Thursday, April 13, 2023

Tranq-Laced Fentanyl Named as "Emerging Threat to US" by Biden Administration

"Socalj" for Borderland Beat

"This is the first time in our nation's history that a substance is being designated as an emerging threat by any administration," Gupta said.

In an unprecedented move, the US government issued a grave new warning about a cocktail of illegal street drugs made of fentanyl and xylazine that's fueling another wave of American overdose deaths.

"I'm deeply concerned about what this threat means for the nation," said Dr. Rahul Gupta, head of the White House Office of National Drug Control Policy. Xylazine, known on the street as Tranq, was first linked to drug deaths in the Northeast but has since spread rapidly in Southern and Western states.

Speaking with reporters ahead of the public announcement, Gupta said the Biden administration will formally notify Congress about the public health threat and will then roll out a plan to combat the crisis over the next 90 days.

"This is the first time in our nation's history that a substance is being designated as an emerging threat by any administration," Gupta said.

Gupta has been on the front lines of the opioid-fentanyl epidemic for decades as drug overdoses surged above 100,000 deaths a year. He said the threat that this latest mix of drugs could make things even worse is alarming.
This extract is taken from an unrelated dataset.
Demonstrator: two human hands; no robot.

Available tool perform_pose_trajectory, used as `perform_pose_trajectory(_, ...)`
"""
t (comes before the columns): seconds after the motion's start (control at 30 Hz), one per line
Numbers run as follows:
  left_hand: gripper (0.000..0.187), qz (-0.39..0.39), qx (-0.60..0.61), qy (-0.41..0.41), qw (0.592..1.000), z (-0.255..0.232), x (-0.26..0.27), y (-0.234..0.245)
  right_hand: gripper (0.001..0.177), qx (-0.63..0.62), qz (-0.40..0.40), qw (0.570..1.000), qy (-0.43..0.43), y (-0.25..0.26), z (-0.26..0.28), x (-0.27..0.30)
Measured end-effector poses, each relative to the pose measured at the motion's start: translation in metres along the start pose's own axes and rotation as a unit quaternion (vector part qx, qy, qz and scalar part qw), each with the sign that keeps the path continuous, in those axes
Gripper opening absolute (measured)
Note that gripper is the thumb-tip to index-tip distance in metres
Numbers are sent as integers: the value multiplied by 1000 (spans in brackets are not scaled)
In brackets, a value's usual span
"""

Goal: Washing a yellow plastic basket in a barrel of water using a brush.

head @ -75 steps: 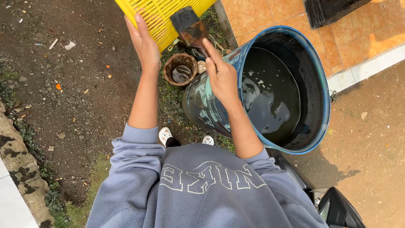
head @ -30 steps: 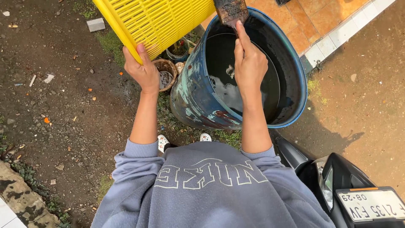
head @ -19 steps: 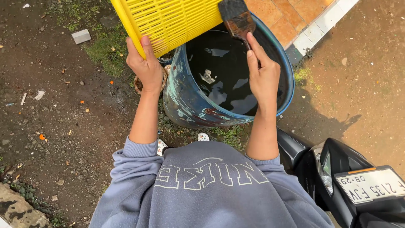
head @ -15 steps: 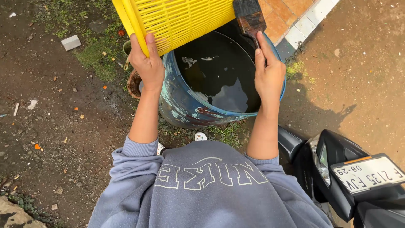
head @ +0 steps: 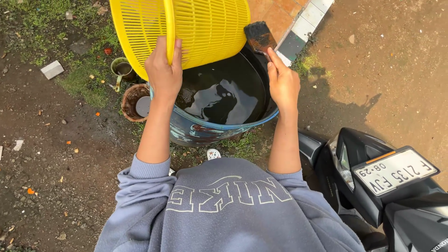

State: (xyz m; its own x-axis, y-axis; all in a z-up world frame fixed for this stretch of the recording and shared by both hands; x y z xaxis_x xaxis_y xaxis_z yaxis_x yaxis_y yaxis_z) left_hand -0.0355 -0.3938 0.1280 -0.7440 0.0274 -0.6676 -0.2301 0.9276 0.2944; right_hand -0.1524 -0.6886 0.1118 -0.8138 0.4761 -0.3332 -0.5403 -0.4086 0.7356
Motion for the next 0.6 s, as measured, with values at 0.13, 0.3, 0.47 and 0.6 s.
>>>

Already, the latest drug data from 2020-2021 shows a stunning increase in fatal overdoses linked to Xylazine, with deaths in the South surging more than 1,000%. Public health experts say frequent Xylazine users also suffer terrible wounds when they inject the drug. "People are often ending up having to have amputations of their limbs, or having deep ulcers, infections or sepsis," Gupta said.
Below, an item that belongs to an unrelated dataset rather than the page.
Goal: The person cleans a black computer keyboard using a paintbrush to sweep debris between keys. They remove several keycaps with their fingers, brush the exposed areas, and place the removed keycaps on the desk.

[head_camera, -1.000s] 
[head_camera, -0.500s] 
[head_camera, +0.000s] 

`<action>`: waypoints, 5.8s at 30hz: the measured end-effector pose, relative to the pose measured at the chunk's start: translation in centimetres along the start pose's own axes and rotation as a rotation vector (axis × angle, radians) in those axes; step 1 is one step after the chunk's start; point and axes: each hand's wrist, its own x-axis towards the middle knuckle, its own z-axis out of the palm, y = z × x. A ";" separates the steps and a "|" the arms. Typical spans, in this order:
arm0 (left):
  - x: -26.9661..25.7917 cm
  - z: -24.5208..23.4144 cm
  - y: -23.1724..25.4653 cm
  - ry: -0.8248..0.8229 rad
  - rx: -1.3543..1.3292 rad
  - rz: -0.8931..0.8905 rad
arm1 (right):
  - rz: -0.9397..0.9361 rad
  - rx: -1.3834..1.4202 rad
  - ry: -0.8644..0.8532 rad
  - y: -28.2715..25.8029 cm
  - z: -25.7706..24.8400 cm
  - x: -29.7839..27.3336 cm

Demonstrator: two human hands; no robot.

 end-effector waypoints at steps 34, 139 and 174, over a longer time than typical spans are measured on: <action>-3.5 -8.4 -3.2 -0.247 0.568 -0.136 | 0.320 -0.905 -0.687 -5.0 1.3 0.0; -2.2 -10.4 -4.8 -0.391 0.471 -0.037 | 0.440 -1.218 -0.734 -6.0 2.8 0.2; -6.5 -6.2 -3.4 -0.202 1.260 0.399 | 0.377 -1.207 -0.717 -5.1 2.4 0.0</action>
"I think it's a tremendous public health risk," said Dr. Stephanie Ann Deutsch, a pediatrician who treats kids exposed to drugs at the Nemours Children's Hospital in Delaware. Deutsch published a paper in December warning other pediatricians about her experience struggling to treat young children sickened by Fentanyl and Xylazine. "The children didn't respond to the traditional antidotes and in general were quite critically ill."

In the coming months, the Biden administration's response is expected to include more testing to identify where Xylazine is prevalent in the street drug supply. Gupta also called for increased funding for research to find medical treatments for people affected. He said it's also likely the government will consider further regulations for xylazine, which is used legally by veterinarians as an animal tranquilizer.

Increased Penalties

Gupta said it may also make sense for Congress to increase criminal penalties, as police try to crack down on dealers and gangs adulterating street drugs with xylazine. Maritza Perez Medina with the Drug Policy Alliance said she worries that growing fears about Xylazine and other synthetic drugs will lead to more arrests rather than better treatment.

"We're really targeting people who could benefit from health services," Perez Medina told NPR. "That's my overall concern with the direction the federal government is taking, specifically Congress with criminalizing these emergent substances." Synthetic drugs including fentanyl, methamphetamines and now xylazine have become a political flashpoint as drug deaths rise.

With the Biden administration pivoting to battle the Xylazine-Fentanyl cocktail, experts say they expect to see more deadly synthetic drugs making their way onto American streets.

Xylazine Scheduling

In March, bipartisan legislation – the Combating Illicit Xylazine Act – was introduced in the House and Senate. It describes illicit xylazine as an “urgent threat to public health and safety” and calls for it to be a Schedule III drug under the Controlled Substances Act, a category on the five-level system for substances with moderate to low potential for physical or psychological dependence. Xylazine would be one level below opioids like fentanyl.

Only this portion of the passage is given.